**Your instructions:** Only a slice of the listing below is wanted. Retype the lines from the one containing "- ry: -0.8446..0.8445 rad" through the one containing "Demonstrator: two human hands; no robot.", exactly, both ends included.

** Data supplied follows **

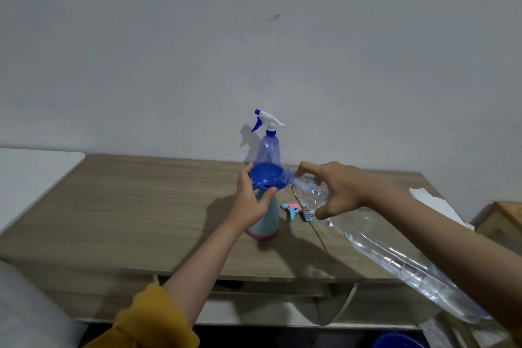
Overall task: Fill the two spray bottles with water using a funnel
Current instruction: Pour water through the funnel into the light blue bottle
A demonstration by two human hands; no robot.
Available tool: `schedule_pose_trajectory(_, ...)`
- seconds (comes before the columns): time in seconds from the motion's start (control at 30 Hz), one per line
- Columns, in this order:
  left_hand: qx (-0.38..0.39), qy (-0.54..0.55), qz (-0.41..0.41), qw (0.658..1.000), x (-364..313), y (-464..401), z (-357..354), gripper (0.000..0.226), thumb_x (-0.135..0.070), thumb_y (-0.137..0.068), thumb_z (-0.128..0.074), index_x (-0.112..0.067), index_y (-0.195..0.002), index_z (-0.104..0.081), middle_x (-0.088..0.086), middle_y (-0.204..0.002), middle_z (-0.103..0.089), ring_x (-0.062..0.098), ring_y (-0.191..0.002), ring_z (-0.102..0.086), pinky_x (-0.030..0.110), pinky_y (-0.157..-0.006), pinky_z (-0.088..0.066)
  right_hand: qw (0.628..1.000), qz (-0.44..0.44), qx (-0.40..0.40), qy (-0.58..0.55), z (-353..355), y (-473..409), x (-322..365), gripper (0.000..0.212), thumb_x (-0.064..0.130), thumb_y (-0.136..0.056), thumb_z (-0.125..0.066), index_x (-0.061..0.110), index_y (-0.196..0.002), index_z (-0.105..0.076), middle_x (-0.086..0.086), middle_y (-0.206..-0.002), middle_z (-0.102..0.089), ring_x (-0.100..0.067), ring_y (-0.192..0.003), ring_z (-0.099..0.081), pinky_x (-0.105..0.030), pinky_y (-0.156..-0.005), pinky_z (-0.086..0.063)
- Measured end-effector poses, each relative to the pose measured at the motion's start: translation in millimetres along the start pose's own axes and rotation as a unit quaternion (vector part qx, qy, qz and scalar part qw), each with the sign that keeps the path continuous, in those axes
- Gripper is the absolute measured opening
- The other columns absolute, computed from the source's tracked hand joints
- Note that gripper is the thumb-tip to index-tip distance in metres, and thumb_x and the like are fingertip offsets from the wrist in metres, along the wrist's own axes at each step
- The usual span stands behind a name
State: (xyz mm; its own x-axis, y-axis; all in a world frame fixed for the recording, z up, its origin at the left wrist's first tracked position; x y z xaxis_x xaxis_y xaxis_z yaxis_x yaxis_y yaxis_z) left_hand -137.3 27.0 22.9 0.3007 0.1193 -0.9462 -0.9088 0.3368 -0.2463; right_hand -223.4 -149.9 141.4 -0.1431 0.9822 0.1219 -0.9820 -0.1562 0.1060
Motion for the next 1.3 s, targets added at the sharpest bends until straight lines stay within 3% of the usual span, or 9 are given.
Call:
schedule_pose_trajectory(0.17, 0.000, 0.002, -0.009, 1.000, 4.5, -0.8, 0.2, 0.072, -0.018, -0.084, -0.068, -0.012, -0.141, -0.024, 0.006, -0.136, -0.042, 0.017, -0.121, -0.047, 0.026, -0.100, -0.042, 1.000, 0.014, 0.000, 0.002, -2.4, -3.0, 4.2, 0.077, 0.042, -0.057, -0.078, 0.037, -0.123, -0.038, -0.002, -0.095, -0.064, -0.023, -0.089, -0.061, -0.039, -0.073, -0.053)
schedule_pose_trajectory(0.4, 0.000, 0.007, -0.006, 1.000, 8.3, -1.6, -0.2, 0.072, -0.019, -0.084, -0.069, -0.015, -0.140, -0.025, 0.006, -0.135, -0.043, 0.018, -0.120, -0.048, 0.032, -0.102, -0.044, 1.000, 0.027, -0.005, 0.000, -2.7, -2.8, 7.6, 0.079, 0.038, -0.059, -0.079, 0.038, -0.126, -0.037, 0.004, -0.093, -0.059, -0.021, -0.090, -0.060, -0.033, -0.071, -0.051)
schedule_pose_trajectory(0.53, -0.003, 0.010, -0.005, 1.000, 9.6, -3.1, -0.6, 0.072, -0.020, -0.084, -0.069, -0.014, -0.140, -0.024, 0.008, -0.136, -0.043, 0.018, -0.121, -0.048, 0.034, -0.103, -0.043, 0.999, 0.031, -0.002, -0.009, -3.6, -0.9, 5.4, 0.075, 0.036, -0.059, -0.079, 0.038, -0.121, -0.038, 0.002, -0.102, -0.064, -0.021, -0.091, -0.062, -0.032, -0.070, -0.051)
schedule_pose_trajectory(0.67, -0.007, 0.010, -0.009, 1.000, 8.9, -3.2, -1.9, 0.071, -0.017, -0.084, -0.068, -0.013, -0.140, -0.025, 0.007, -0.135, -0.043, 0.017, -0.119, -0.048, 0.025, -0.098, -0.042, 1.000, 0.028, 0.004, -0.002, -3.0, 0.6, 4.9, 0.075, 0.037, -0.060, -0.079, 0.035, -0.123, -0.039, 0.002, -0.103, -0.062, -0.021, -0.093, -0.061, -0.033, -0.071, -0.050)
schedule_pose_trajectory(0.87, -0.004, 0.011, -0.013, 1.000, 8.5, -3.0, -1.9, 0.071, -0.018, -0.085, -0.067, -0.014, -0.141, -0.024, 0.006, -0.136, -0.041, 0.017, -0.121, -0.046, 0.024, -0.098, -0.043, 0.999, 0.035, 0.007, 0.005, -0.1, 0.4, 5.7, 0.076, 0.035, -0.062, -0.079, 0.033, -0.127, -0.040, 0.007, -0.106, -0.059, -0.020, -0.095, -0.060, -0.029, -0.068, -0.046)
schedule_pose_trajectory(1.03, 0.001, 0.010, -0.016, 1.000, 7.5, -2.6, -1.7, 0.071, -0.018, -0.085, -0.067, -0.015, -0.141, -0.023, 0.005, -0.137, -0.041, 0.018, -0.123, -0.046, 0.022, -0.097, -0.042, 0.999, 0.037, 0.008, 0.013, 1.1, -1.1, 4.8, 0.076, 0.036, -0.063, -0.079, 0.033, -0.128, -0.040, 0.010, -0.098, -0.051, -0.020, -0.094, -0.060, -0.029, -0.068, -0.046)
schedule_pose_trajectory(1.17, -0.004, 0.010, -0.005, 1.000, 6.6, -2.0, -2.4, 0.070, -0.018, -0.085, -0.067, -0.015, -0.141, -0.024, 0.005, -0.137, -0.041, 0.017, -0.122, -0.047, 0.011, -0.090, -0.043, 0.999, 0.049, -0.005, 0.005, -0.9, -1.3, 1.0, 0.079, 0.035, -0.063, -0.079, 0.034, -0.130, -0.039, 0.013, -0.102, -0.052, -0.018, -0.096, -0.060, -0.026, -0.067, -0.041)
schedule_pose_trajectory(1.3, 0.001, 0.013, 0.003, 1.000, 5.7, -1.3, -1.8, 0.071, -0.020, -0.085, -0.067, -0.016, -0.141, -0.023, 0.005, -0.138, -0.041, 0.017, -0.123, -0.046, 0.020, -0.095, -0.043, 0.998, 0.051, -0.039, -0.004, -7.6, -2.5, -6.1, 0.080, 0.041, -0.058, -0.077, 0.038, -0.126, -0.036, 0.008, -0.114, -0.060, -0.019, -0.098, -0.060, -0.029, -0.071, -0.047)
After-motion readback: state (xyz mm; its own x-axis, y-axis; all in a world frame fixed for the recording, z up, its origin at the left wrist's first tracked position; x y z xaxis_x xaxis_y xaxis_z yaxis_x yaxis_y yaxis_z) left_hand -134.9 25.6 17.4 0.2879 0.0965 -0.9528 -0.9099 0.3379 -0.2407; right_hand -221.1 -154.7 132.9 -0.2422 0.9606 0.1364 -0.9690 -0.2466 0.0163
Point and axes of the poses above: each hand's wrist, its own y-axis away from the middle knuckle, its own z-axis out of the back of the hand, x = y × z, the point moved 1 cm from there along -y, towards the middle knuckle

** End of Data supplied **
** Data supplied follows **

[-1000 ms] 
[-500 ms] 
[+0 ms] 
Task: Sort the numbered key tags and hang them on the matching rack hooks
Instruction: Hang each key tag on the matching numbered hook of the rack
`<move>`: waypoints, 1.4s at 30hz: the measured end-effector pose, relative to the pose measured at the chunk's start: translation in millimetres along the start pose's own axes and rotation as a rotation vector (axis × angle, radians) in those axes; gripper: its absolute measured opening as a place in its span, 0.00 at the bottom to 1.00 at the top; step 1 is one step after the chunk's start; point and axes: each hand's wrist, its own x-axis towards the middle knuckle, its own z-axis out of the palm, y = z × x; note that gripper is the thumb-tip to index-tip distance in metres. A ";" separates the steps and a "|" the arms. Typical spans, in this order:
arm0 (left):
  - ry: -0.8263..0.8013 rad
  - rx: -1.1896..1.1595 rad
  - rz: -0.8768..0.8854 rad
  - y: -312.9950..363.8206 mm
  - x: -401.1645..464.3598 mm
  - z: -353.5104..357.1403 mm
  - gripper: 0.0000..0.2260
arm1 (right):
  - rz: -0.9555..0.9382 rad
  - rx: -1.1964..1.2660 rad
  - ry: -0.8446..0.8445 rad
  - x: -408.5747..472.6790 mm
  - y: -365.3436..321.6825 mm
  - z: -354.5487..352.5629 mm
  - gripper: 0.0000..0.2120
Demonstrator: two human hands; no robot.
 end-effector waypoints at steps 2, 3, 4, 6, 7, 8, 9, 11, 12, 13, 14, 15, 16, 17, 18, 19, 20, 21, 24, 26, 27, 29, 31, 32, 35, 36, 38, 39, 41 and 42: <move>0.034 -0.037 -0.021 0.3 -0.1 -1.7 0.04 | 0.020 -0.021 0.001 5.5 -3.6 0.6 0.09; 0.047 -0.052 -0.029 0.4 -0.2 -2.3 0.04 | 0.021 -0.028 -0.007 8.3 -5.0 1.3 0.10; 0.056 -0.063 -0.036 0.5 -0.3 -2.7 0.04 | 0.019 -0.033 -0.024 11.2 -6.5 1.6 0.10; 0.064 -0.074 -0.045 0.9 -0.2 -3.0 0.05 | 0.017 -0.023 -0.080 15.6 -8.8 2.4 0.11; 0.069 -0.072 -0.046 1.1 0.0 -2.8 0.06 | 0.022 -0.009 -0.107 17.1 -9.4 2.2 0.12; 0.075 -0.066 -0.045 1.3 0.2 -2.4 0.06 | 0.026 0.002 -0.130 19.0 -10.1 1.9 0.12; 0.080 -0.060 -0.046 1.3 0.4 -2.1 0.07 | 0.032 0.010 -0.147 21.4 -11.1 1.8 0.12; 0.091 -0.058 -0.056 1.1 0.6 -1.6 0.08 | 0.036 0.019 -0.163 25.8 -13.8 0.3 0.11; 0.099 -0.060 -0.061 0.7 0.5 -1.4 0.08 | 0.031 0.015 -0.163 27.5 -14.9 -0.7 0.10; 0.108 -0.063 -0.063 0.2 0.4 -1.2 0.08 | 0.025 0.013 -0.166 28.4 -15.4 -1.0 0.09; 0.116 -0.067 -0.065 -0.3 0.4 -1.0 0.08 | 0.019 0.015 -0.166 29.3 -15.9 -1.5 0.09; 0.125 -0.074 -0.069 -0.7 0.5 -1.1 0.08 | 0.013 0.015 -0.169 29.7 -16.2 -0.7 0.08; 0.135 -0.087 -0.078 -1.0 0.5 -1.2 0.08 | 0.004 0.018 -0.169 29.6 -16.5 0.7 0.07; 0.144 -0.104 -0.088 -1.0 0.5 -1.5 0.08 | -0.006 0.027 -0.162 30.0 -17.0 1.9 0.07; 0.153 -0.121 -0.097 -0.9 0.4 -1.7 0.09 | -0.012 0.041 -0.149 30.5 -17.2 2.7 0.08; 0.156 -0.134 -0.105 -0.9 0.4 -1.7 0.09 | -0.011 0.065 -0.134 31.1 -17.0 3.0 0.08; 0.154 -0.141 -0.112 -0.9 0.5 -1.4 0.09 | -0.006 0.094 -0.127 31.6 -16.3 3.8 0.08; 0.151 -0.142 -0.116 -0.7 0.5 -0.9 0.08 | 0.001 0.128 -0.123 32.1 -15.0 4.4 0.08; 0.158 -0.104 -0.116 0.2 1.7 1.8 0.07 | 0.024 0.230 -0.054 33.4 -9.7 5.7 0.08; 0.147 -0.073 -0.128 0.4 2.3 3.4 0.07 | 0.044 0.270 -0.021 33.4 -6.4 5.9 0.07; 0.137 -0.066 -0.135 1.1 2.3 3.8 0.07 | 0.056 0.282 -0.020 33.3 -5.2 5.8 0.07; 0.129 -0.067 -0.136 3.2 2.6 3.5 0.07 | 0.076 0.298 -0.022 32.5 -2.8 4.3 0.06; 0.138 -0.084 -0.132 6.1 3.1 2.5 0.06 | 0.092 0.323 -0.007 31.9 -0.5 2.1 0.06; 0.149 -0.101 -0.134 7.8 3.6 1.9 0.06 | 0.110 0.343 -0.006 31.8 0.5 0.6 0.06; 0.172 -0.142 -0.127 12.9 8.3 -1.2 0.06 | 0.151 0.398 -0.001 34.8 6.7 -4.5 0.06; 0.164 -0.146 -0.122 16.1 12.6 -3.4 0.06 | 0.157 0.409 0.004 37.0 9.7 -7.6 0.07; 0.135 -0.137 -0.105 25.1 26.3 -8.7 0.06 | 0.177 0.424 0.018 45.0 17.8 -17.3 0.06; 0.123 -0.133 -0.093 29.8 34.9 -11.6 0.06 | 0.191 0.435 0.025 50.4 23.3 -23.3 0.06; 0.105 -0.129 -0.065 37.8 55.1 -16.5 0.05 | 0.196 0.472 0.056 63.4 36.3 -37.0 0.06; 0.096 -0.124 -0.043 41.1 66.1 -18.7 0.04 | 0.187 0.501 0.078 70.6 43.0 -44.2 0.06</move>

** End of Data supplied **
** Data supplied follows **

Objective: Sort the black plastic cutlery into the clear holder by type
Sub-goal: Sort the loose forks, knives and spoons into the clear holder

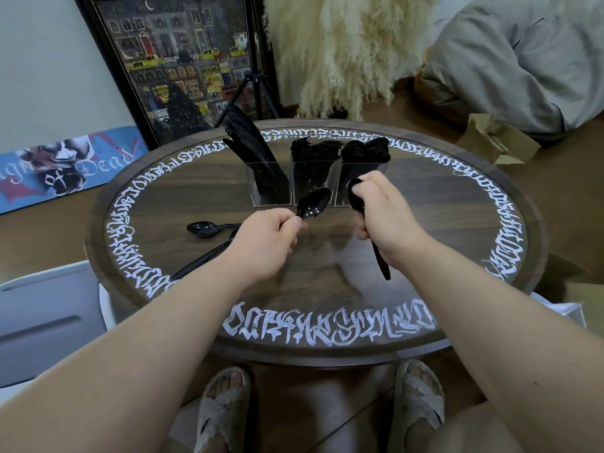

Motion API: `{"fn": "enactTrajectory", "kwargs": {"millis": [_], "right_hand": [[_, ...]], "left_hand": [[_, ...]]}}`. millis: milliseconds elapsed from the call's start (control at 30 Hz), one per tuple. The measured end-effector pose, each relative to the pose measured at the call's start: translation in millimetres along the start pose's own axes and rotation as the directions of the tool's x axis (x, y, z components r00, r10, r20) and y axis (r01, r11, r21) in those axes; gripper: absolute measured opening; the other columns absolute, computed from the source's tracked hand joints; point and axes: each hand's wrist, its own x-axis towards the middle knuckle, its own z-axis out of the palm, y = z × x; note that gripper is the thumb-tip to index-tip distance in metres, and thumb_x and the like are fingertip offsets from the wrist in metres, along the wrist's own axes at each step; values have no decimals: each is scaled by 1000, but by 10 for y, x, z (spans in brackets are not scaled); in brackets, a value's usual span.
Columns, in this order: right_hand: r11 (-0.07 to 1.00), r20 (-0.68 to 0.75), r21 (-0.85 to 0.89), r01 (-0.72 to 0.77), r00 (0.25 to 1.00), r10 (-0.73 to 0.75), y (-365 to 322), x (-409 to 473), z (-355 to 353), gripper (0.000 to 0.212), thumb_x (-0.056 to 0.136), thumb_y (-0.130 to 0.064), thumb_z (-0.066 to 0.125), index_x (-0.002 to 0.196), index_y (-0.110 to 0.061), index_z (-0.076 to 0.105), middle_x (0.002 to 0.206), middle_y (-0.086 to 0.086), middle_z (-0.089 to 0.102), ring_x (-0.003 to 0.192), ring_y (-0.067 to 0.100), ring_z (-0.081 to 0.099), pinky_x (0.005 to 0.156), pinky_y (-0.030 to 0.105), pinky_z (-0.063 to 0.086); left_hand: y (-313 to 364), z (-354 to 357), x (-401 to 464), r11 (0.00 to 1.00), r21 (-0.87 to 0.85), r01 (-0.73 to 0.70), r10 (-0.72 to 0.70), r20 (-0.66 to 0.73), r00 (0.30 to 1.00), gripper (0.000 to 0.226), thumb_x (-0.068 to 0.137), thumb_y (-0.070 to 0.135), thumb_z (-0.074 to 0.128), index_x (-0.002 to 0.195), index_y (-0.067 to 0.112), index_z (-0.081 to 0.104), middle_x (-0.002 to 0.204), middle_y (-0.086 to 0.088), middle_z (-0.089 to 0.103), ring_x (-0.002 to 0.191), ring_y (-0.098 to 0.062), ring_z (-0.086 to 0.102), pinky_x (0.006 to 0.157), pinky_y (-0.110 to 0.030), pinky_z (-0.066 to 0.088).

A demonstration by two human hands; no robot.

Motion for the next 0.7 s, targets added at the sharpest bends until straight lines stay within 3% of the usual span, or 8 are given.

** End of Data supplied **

**Answer area:**
  - ry: -0.8446..0.8445 rad
  - x: -408.5747..472.6790 mm
  - y: -365.3436..321.6825 mm
  - z: -354.5487..352.5629 mm
  - gripper: 0.0000..0.2120
Demonstrator: two human hands; no robot.

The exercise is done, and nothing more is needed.